Let us delve into the factors highlighting why investors should hold on to the stock for the time being.

Catalysts

Wendy's continues to impress investors with robust global same-restaurant sales growth. After posting global same-restaurant sales growth of 4.3% and 4.7% in third- and fourth-quarter 2020, respectively, the company reported global restaurants comps sales improvement of 13% and 17.4% in first- and second-quarter fiscal 2021. During the fiscal third quarter, comps at Global restaurants increased 3.3% year over year. The improvement was driven by continued strength across its U.S. and international businesses. During the quarter, comps in the United States witnessed growth of 2.1% year over year.

Wendy’s has been capitalizing on the benefits of technology. It has been investing in mobile payment, mobile ordering and customer self-order kiosks that provide benefits such as consumer convenience, increased customer count, higher check and faster speed of service. We expect these measures to help the company sustain the trend of positive comps in the days ahead.

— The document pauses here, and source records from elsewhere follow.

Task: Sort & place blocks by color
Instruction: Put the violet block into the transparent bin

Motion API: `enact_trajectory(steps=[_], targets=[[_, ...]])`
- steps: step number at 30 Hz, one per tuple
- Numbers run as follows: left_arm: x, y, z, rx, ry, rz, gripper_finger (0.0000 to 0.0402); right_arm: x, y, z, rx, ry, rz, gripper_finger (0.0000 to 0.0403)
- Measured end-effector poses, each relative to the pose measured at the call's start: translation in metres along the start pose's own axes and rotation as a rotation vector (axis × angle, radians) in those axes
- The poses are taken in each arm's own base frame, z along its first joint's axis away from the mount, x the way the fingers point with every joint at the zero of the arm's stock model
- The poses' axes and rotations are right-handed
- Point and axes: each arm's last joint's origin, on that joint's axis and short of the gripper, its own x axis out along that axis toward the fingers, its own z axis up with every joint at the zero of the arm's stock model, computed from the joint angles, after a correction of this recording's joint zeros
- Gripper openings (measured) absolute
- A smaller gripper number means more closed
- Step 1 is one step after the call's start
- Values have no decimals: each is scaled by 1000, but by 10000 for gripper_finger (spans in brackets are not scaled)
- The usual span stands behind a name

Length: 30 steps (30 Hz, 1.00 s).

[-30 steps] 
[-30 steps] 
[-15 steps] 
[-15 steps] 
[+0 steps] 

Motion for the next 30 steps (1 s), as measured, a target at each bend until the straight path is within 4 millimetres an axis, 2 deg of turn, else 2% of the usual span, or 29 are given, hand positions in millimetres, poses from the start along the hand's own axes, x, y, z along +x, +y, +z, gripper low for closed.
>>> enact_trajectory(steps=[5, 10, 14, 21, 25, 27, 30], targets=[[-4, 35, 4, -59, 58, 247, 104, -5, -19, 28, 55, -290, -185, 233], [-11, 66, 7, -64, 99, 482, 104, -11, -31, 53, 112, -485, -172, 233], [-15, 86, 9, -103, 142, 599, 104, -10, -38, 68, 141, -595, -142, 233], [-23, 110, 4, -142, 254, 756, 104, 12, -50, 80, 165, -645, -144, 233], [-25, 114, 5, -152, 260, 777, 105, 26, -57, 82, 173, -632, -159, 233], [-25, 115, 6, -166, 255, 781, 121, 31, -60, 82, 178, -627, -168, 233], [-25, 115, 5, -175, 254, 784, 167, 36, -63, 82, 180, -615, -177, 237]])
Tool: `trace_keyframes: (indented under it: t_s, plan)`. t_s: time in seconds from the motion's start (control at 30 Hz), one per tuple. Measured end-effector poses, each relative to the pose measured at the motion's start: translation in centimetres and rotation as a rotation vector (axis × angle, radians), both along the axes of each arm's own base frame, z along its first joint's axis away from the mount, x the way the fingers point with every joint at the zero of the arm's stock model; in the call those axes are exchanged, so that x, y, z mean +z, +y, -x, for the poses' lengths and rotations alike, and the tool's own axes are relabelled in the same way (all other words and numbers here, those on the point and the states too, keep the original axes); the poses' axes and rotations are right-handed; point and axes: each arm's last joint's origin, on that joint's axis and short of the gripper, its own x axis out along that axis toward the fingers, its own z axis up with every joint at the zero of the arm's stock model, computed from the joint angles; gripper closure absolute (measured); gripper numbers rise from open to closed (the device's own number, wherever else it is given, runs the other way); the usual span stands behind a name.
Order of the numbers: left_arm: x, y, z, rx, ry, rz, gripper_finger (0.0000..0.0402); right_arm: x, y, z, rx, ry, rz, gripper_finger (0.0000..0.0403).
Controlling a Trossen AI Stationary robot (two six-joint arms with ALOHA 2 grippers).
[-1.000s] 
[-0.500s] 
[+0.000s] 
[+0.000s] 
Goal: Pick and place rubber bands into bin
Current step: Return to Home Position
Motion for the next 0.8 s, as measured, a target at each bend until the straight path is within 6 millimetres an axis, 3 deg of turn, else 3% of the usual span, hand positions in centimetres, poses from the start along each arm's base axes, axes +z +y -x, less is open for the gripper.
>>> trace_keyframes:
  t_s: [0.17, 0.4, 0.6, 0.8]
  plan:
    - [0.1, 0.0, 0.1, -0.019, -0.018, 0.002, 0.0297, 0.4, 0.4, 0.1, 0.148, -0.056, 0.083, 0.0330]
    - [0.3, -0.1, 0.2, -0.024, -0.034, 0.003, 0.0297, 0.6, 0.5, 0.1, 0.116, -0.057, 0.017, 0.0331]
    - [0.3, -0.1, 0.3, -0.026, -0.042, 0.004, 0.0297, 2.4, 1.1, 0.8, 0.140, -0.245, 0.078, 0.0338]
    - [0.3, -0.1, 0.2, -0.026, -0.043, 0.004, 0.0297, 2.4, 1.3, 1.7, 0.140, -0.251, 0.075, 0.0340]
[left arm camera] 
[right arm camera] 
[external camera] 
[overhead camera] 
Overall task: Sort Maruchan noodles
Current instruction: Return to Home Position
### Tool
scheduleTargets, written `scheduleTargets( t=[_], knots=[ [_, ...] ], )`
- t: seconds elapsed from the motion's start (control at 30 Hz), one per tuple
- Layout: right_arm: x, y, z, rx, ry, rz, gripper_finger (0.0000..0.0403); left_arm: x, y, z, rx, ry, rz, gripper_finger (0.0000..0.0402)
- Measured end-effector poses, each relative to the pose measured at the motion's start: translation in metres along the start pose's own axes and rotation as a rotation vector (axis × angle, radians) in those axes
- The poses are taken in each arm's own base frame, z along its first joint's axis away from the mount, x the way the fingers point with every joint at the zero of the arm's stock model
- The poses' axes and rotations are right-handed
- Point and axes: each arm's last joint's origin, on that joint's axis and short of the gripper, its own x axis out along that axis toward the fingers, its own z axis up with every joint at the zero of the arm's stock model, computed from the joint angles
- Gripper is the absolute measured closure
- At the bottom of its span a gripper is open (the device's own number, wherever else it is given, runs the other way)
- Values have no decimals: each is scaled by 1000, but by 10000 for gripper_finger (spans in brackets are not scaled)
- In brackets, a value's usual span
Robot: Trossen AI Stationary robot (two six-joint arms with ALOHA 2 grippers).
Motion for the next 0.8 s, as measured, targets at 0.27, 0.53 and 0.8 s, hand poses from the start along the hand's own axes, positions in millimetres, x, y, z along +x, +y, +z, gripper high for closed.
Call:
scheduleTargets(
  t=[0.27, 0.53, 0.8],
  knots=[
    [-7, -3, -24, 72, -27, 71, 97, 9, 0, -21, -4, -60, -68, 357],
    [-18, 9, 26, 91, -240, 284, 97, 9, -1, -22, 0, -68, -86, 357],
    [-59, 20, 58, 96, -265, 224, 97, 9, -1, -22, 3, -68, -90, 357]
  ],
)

Wendy’s focuses on Breakfast daypart Offerings to drive incremental sales. During the fiscal second quarter, breakfast sales improved 10% on a sequential basis. In third-quarter 2021, breakfast robust performance continued, contributing 7.5% to sales, primarily stemming from morning meal traffic share gains in the QSR burger category. The company has been benefiting from its marketing efforts, high-quality offerings, repeat ordering and high customer satisfaction levels. For 2022, the company anticipates a breakfast sales contribution of 10%.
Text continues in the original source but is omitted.